*THE PROBLEM:* Write out each line of the entries below that holds the word "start".

*SOURCE DATA:*

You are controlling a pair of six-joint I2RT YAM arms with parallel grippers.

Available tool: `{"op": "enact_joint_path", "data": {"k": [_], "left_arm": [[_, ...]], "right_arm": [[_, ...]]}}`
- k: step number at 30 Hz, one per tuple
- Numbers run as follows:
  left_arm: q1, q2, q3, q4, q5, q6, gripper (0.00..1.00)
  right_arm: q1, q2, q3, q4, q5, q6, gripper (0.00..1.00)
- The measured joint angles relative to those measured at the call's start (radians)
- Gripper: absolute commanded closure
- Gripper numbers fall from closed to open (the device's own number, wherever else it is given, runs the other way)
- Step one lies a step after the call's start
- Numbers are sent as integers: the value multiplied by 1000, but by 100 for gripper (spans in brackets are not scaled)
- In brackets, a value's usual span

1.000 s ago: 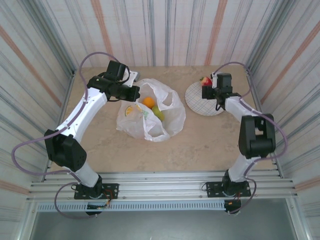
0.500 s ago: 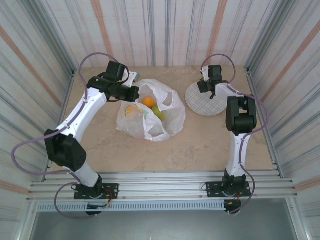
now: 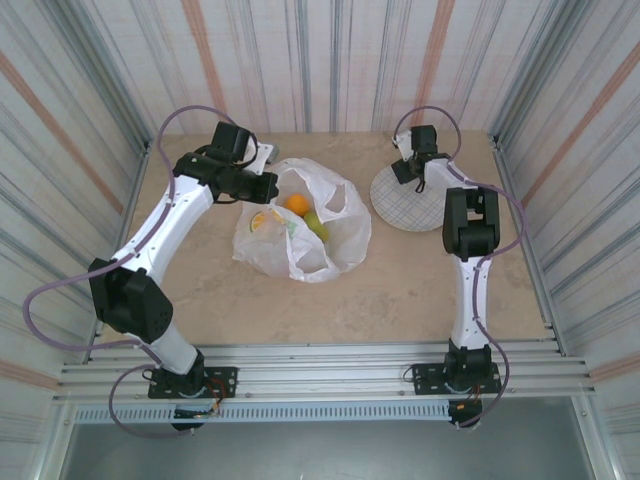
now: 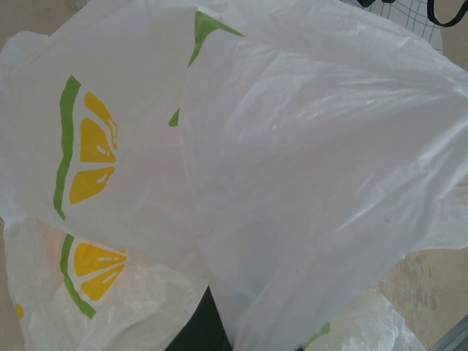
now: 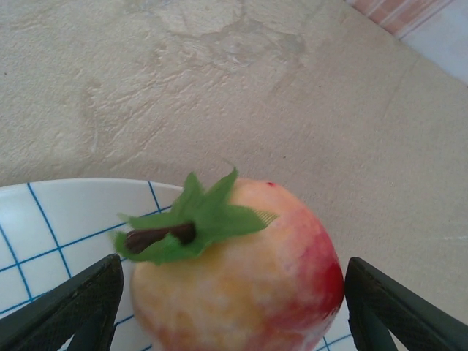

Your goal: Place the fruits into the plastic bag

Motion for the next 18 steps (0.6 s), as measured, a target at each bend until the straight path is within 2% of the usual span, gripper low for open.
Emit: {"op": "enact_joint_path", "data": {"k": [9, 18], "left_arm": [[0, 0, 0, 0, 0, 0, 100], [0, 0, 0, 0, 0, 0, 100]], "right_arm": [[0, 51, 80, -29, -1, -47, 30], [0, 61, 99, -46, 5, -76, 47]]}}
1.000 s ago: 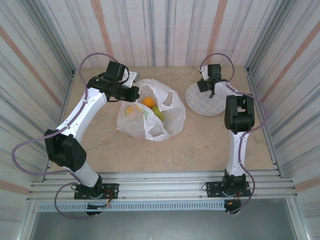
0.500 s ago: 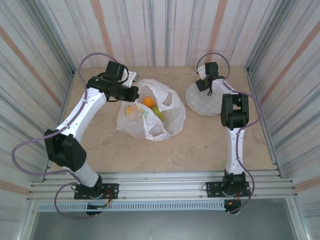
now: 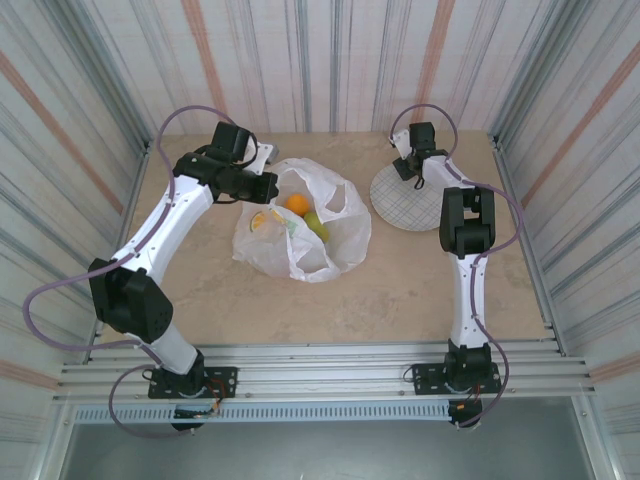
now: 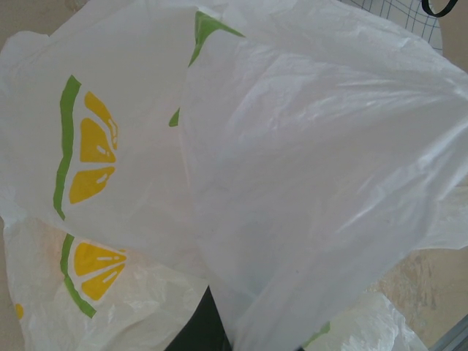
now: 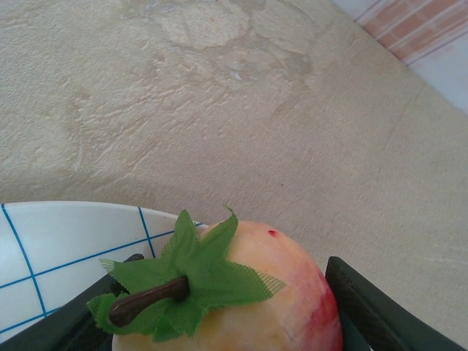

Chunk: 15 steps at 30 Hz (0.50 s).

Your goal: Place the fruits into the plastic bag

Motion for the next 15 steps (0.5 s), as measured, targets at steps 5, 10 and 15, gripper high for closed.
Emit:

*RESPONSE TO THIS EXERCISE:*
- The measured joint angles relative to those measured at the call's start (radians)
- Step one lies a step after the call's start

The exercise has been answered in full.